*Source records*:
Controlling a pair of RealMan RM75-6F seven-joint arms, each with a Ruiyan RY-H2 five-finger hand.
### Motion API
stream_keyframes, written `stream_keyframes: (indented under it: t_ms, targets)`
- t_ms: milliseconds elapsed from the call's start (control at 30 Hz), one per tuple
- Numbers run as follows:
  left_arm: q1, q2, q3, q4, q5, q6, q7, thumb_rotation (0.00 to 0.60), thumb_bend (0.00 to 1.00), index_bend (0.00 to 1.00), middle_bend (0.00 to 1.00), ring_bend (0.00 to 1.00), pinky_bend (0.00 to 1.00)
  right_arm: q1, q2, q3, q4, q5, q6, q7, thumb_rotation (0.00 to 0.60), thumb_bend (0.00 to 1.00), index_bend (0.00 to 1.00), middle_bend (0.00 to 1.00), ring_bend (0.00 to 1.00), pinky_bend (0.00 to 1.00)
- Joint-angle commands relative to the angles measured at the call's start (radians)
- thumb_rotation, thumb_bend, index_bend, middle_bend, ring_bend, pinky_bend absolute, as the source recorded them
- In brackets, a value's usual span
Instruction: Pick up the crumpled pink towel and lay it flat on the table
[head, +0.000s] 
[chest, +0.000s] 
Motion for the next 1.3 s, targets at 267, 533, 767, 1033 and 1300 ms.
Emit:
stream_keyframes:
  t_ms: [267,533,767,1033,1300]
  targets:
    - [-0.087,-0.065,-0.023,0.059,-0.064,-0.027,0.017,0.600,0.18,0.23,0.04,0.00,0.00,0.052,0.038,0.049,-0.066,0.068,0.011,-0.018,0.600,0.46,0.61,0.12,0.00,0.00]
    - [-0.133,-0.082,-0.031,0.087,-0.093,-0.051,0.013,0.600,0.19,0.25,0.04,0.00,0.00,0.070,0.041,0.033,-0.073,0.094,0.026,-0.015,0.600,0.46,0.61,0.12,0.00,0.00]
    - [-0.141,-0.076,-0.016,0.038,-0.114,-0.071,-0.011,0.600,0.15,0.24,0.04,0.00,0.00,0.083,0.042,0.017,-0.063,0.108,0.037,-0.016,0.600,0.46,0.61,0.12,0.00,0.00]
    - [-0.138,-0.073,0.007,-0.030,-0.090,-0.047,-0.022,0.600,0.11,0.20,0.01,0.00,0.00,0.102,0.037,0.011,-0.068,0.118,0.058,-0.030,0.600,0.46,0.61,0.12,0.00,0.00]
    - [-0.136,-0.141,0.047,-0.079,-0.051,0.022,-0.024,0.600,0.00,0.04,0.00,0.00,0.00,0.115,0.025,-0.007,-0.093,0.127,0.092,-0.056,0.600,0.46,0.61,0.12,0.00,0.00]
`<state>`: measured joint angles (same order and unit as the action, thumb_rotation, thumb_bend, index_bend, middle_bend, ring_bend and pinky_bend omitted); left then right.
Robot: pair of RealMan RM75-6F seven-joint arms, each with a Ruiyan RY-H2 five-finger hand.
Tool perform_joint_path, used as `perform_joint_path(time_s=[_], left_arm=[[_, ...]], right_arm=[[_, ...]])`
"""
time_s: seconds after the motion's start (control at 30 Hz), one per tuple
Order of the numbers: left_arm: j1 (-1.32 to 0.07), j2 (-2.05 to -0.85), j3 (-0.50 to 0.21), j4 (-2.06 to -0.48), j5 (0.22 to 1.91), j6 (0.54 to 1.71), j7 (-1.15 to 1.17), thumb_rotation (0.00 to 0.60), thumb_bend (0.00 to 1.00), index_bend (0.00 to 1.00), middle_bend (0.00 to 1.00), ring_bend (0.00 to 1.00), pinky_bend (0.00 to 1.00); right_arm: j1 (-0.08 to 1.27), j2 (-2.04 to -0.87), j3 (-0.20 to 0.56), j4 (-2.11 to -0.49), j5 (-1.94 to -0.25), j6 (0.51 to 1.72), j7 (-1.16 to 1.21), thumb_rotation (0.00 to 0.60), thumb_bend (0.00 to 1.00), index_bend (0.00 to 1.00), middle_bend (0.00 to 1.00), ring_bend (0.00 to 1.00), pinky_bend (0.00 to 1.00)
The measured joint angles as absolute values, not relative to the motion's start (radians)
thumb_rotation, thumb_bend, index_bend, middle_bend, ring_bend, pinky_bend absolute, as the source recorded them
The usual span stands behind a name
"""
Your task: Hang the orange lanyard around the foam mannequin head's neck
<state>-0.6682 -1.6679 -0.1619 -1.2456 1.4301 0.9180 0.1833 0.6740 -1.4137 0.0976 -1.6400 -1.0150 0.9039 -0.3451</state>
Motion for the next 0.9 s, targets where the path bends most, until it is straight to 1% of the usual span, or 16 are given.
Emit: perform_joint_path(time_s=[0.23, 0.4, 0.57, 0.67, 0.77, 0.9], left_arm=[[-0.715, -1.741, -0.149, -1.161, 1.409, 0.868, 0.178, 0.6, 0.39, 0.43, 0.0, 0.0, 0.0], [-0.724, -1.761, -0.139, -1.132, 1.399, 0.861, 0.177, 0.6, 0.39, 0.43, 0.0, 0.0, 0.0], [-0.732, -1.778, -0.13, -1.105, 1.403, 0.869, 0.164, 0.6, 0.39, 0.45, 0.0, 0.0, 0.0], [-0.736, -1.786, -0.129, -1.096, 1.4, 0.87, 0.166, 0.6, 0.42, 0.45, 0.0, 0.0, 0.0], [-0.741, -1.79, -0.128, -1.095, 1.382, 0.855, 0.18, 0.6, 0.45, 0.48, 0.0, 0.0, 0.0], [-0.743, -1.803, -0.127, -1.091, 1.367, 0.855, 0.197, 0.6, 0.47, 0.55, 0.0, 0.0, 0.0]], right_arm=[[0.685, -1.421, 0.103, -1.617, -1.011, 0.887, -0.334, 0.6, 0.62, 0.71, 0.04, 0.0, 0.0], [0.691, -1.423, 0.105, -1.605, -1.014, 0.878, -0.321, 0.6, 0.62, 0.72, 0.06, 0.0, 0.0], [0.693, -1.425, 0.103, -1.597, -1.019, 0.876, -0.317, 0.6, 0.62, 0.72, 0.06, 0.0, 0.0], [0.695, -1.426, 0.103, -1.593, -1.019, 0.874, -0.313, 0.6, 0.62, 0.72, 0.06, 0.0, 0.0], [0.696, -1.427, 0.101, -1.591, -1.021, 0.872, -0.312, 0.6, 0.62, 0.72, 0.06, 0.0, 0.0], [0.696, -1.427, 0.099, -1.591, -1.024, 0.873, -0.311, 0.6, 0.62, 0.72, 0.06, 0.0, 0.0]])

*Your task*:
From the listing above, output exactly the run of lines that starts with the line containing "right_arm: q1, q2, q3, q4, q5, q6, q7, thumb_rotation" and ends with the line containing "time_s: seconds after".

*Written reply*:
  right_arm: q1, q2, q3, q4, q5, q6, q7, thumb_rotation (0.00 to 0.60), thumb_bend (0.00 to 1.00), index_bend (0.00 to 1.00), middle_bend (0.00 to 1.00), ring_bend (0.00 to 1.00), pinky_bend (0.00 to 1.00)
- Joint-angle commands relative to the angles measured at the call's start (radians)
- thumb_rotation, thumb_bend, index_bend, middle_bend, ring_bend, pinky_bend absolute, as the source recorded them
- In brackets, a value's usual span
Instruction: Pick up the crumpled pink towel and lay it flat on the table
[head, +0.000s] 
[chest, +0.000s] 
Motion for the next 1.3 s, targets at 267, 533, 767, 1033 and 1300 ms.
Emit:
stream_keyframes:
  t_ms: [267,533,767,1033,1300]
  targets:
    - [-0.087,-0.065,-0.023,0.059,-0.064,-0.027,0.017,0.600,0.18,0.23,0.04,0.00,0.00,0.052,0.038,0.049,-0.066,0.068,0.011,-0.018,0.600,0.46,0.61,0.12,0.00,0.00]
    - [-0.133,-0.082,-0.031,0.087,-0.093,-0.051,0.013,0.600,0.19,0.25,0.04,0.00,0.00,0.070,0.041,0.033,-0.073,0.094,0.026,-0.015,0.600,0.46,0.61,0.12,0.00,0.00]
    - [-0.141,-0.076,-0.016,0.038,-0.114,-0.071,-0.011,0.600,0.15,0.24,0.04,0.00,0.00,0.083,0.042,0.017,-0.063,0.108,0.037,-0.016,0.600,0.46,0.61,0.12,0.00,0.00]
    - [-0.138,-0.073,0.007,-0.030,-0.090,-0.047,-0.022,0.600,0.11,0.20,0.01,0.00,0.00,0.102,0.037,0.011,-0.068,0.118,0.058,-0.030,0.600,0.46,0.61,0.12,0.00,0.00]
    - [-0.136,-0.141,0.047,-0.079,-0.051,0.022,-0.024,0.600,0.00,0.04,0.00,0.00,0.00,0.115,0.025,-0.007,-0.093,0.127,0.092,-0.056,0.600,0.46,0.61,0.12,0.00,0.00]
`<state>`: measured joint angles (same order and unit as the action, thumb_rotation, thumb_bend, index_bend, middle_bend, ring_bend and pinky_bend omitted); left then right.
Robot: pair of RealMan RM75-6F seven-joint arms, each with a Ruiyan RY-H2 five-finger hand.
Tool perform_joint_path, used as `perform_joint_path(time_s=[_], left_arm=[[_, ...]], right_arm=[[_, ...]])`
"""
time_s: seconds after the motion's start (control at 30 Hz), one per tuple

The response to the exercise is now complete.